The melodic breadth of the first movement, Molto moderato, given Nissman’s pace, allies the music with the opening of Beethoven’s Archduke Trio, in the same key. At bar 78, the second subject enters in F via triplet arpeggios; and, with some modulations enharmonically executed, it’s time for the expansive repeat, announced in thrilling, even “fateful,” chords. Nissman herself injects her impression that this music contains “much beauty, tenderness and sadness” within this large sonata movement. The development section exploits Schubert’s economics of C-sharp Minor and F Major as competitive, emotional poles. The distress can be quite telling, moving into D-flat, and that unnerving trills makes its presence known in the bass, the impetus of which itself announces the recapitulation. At the coda, the menace of the trill somewhat abates, as though the melodic consolations have had a power to renew Schubert’s stamina and faith.

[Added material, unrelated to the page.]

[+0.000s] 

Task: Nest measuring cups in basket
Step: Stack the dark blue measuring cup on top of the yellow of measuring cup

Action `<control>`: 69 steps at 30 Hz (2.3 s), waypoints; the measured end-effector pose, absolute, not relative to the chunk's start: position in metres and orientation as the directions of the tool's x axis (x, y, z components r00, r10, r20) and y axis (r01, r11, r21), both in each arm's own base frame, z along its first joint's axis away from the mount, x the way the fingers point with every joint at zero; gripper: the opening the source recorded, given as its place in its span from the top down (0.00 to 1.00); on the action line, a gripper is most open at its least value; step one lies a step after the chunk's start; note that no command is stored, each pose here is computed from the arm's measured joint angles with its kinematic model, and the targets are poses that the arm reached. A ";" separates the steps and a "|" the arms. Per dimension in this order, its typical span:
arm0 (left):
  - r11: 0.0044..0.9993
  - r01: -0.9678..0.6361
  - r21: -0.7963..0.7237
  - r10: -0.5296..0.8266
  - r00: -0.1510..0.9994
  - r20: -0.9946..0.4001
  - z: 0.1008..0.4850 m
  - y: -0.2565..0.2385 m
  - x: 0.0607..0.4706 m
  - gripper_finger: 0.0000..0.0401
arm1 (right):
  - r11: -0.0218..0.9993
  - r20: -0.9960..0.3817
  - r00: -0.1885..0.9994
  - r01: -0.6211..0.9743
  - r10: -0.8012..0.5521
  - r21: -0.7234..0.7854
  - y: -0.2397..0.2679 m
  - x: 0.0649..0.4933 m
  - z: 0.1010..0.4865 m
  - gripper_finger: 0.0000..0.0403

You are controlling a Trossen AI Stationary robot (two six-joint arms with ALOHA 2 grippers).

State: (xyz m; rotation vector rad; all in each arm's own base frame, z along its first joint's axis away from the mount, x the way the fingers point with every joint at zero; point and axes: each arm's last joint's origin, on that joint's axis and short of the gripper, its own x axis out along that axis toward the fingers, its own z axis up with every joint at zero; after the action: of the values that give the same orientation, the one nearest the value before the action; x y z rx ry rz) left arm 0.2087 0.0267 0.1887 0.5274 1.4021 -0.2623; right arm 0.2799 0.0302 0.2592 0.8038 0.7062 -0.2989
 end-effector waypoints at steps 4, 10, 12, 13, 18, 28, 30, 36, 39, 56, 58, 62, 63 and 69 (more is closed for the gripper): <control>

The key of the first movement’s development section, C-sharp Minor, sets off the wonderful Andante sostenuto, among the songful miracles of music. A kind of doleful habanera, the music moves in A-B-A form, with a modulation to A Major. The plasticity of the melody seems to bear pain and its own consolation. How even an usually acute critic as Robert Schumann could not appreciate the rich beauty of this movement remains a mystery that took almost a hundred years and Artur Schnabel to solve. Late in the progression come Neapolitan harmonies that add a touch of exotic color to the “Southern” rhythm, aided by incursions into soulful variants in E Major.

The ensuing Scherzo: Allegro vivace e con delicatezza serves, as Nissman puts it, in a “music box” capacity, a relief from emotional gravity. Schubert’s wit infiltrates the brief Trio section in B-flat Major, alive with jarring sforzandos in syncopation that play duple against triple meter. This charming moment fades away to prepare us for the last movement, Allegro ma non troppo, declaring itself on the octave G. Some auditors feel a similarity here with the ever-amiable Trout Quintet. Nissman sings in F Major a moment and then erupts with F Minor ff chords to embark on some polyphonic treatment of the dual aspect of Schubert’s first theme. What then must be construed as a transcendence of rhythmic motives calls on Nissman’s temperament for potent energies and operatic drama, including a long line of keyboard coloratura. The last pages involve a pregnant pause before the fateful onrush to judgment or self-discovery, whichever conceit bears the wonder of this grand sonata. 

Schubert well done, intelligent and masterful at every moment, Period.